▶ [ABOUT THIS TASK]
Take the entries below and print only the lines from the one with "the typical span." through the one with "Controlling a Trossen", exactly as they stand, both ends included.

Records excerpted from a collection
================================

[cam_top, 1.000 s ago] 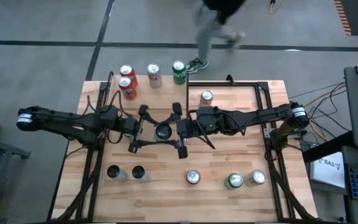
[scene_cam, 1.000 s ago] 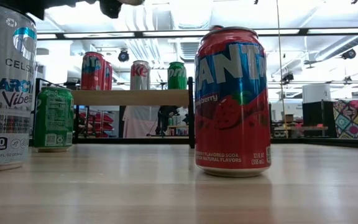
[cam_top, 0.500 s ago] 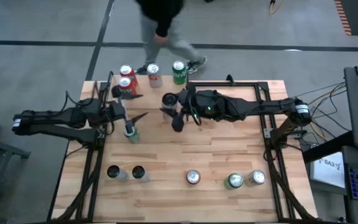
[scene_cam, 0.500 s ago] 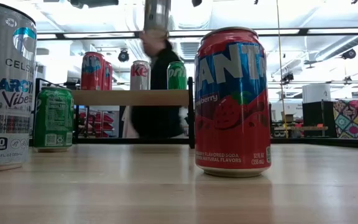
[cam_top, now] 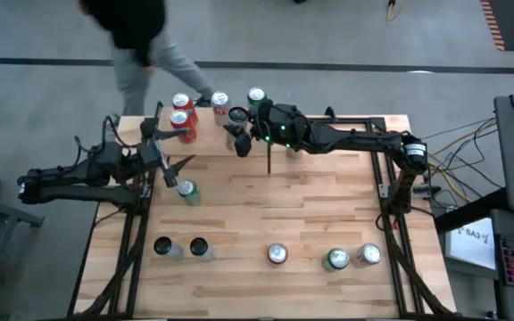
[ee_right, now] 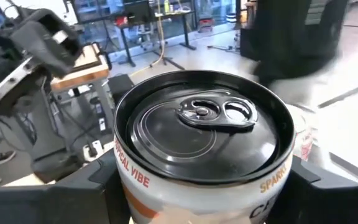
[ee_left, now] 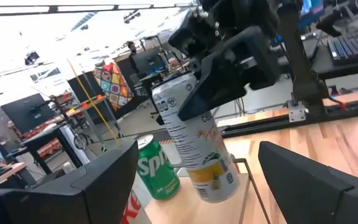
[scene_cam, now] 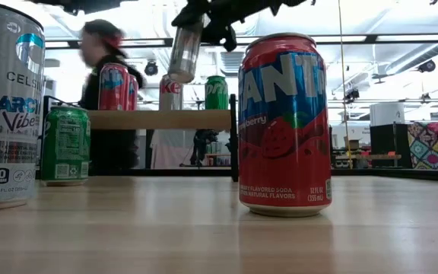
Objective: Place canned beverage on shelf
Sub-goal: Put the white and yellow soda can on the shelf
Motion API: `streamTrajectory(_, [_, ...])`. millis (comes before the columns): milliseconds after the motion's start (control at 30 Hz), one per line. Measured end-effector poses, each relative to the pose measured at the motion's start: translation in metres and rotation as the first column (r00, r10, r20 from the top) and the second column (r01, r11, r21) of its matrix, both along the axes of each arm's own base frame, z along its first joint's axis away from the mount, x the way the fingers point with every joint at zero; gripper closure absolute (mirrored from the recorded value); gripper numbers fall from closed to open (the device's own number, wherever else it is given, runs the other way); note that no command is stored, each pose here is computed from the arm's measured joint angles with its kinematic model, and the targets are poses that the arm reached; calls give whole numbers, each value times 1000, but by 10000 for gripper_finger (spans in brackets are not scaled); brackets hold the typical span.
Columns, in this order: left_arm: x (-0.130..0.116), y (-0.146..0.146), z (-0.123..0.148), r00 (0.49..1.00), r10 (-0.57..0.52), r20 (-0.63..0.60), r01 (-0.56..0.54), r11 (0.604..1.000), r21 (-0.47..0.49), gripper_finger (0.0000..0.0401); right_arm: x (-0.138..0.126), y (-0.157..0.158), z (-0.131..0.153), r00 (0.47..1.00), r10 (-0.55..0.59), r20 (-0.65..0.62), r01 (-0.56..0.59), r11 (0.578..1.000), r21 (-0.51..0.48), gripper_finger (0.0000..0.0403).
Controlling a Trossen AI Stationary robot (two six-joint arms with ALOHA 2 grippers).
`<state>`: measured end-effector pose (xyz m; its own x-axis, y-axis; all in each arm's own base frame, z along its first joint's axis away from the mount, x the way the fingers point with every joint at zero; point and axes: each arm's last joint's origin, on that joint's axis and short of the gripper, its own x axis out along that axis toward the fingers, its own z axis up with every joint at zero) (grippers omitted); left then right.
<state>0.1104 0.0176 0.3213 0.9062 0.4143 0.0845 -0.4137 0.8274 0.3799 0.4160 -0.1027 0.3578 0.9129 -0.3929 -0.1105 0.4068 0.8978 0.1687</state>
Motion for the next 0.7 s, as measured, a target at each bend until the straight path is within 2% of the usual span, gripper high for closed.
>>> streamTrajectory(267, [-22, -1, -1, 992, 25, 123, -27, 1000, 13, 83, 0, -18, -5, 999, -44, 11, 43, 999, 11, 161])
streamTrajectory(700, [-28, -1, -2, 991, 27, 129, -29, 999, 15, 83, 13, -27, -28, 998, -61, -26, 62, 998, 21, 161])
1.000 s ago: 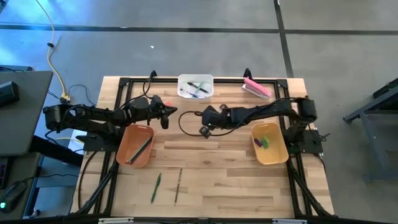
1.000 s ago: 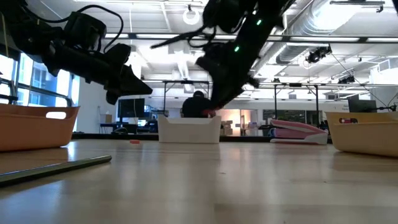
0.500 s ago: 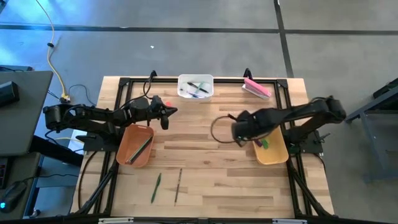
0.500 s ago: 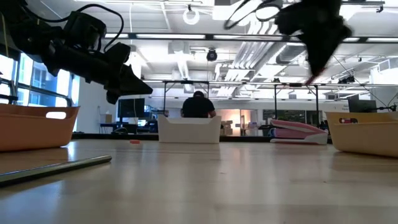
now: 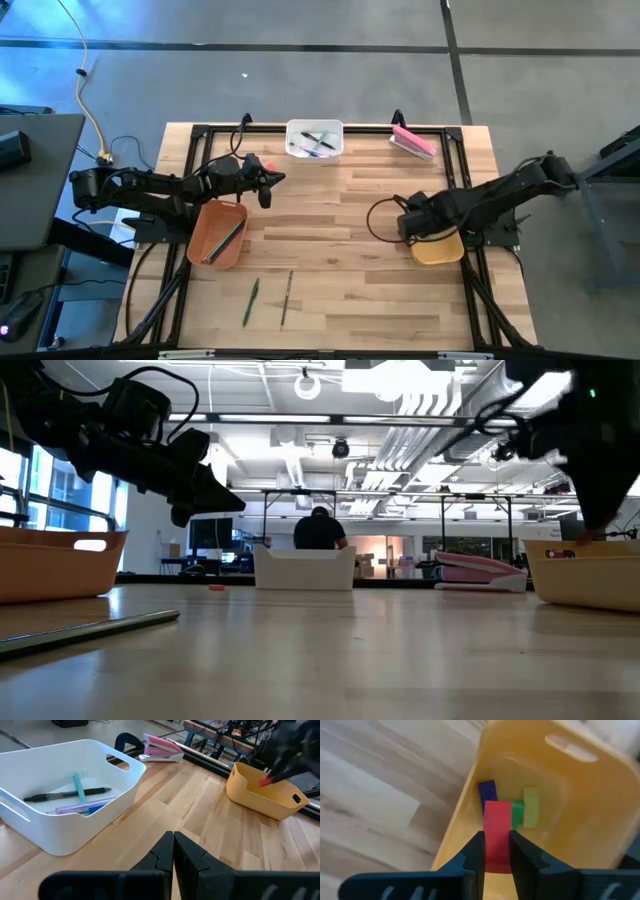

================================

▶ [REPLY TO THE TASK]
Motion API: `streamTrajectory(_, [_, ...])`. millis (comes before the columns): milliseconds after the motion's start (control at 30 Hz), one per line. Measured end-effector poses, each relative to the pose measured at the motion's start: translation in metres and rotation as the first column (r00, r10, r20 from the top) and the second column (r01, r11, r21) of its matrix, both along the axes of each arm's own base frame, z along its first joint's axis away from the mount, x the way the fingers point with every joint at zero; gripper closure absolute (mirrored from the recorded value); gripper numbers fall from closed to open (the device's own number, wherever else it is given, runs the other way); note that no command is stored, each pose here is computed from the arm's measured joint angles with its kinematic model, and the targets are poses that the arm reached; calls give whole numbers, each value times 1000, but by 10000 for gripper_finger (spans in brackets are not scaled); brackets hold the typical span.
Columns, in this order: left_arm: x (-0.130..0.116), y (-0.146..0.146), z (-0.123..0.148), r00 (0.49..1.00), r10 (-0.57..0.52), r20 (-0.63..0.60), r01 (-0.56..0.54), r11 (0.604..1.000), r21 (-0.47..0.49), gripper_finger (0.0000..0.0401); right_arm: x (-0.138..0.126), y (-0.157..0.158), z (-0.131..0.153), r00 (0.47..1.00), r10 (-0.55..0.59), r20 (-0.65..0.62), r01 (-0.56..0.59), r11 (0.578..1.000), r21 (-0.51..0.48), gripper_finger (0.0000..0.0403).
Controlling a Trossen AI Stationary robot (two six-joint arms with ALOHA 2 grippers).

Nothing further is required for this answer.